**Required work:** Retype, word for word, every line from the one holding "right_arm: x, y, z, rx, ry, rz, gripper" through the one holding "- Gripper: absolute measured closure" in the entries below, both included, and only those lines.

**Available data:**
--- START ---
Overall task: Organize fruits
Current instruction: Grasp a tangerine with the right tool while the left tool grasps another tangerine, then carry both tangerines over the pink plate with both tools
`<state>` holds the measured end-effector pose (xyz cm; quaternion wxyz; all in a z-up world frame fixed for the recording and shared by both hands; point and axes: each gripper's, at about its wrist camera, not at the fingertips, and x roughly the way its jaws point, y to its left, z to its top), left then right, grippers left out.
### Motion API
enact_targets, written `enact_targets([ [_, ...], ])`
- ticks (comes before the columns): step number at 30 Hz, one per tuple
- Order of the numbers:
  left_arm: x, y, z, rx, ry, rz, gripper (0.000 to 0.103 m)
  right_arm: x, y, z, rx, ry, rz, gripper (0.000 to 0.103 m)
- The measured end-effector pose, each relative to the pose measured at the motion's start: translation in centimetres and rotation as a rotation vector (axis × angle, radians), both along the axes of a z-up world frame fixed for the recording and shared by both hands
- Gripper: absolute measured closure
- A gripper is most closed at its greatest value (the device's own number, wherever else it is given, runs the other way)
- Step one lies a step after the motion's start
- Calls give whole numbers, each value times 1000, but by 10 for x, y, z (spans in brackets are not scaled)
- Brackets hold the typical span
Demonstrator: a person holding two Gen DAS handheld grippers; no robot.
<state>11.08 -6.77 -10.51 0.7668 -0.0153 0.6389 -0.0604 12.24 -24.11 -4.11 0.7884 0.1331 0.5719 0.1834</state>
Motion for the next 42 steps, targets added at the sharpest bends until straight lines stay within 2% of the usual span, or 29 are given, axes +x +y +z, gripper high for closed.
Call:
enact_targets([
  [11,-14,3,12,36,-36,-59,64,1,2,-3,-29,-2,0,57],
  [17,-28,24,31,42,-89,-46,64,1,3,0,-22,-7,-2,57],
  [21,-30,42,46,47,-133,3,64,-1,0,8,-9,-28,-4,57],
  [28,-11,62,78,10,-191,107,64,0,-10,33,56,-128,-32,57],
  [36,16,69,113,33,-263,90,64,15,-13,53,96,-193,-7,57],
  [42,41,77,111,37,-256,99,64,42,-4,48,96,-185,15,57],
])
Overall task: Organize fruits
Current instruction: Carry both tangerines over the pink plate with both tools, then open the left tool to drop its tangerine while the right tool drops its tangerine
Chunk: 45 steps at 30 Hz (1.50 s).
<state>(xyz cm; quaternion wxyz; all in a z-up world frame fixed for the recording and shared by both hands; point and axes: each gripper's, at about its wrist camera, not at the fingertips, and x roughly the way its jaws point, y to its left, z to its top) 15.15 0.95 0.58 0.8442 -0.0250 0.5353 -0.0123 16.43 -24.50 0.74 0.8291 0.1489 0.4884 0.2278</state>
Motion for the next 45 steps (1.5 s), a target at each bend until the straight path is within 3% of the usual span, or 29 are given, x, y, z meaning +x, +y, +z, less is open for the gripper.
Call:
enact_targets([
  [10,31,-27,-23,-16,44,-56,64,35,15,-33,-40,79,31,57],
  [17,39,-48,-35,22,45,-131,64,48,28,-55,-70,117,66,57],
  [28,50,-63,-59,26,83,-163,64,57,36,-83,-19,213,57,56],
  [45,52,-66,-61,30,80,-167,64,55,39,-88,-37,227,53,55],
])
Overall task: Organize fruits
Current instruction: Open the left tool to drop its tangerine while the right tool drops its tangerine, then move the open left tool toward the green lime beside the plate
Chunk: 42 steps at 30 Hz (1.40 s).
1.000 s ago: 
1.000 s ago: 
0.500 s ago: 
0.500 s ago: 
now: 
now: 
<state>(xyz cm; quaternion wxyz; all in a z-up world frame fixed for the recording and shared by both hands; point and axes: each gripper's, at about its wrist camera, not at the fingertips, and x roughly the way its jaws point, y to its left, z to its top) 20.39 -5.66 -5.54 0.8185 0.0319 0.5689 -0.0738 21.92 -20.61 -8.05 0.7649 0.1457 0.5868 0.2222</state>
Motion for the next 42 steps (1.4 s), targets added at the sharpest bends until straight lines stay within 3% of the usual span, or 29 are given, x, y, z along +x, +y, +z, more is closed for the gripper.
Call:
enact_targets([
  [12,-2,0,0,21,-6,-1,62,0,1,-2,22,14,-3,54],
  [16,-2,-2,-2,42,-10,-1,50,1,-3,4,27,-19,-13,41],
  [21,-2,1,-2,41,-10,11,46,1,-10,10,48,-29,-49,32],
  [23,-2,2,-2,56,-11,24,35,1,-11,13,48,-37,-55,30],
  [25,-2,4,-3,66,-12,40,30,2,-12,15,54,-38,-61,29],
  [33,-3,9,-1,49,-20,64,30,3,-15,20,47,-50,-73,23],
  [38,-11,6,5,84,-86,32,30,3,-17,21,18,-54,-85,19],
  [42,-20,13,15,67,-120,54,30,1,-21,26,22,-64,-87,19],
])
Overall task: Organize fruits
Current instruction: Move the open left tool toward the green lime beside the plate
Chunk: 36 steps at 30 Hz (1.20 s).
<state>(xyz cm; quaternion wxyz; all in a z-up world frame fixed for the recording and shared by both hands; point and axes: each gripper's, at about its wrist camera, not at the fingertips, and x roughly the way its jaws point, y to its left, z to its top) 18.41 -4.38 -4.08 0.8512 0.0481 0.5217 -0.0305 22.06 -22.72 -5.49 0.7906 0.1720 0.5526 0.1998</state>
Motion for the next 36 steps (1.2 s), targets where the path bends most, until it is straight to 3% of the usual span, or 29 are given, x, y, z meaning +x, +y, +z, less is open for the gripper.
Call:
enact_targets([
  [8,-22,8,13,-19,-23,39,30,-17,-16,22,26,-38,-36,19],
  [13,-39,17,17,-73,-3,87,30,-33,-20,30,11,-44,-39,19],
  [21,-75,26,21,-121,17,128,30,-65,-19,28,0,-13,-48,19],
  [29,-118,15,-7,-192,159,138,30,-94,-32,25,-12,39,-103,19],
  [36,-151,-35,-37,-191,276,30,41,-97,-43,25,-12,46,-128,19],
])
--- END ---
**Solution:**
  right_arm: x, y, z, rx, ry, rz, gripper (0.000 to 0.103 m)
- The measured end-effector pose, each relative to the pose measured at the motion's start: translation in centimetres and rotation as a rotation vector (axis × angle, radians), both along the axes of a z-up world frame fixed for the recording and shared by both hands
- Gripper: absolute measured closure

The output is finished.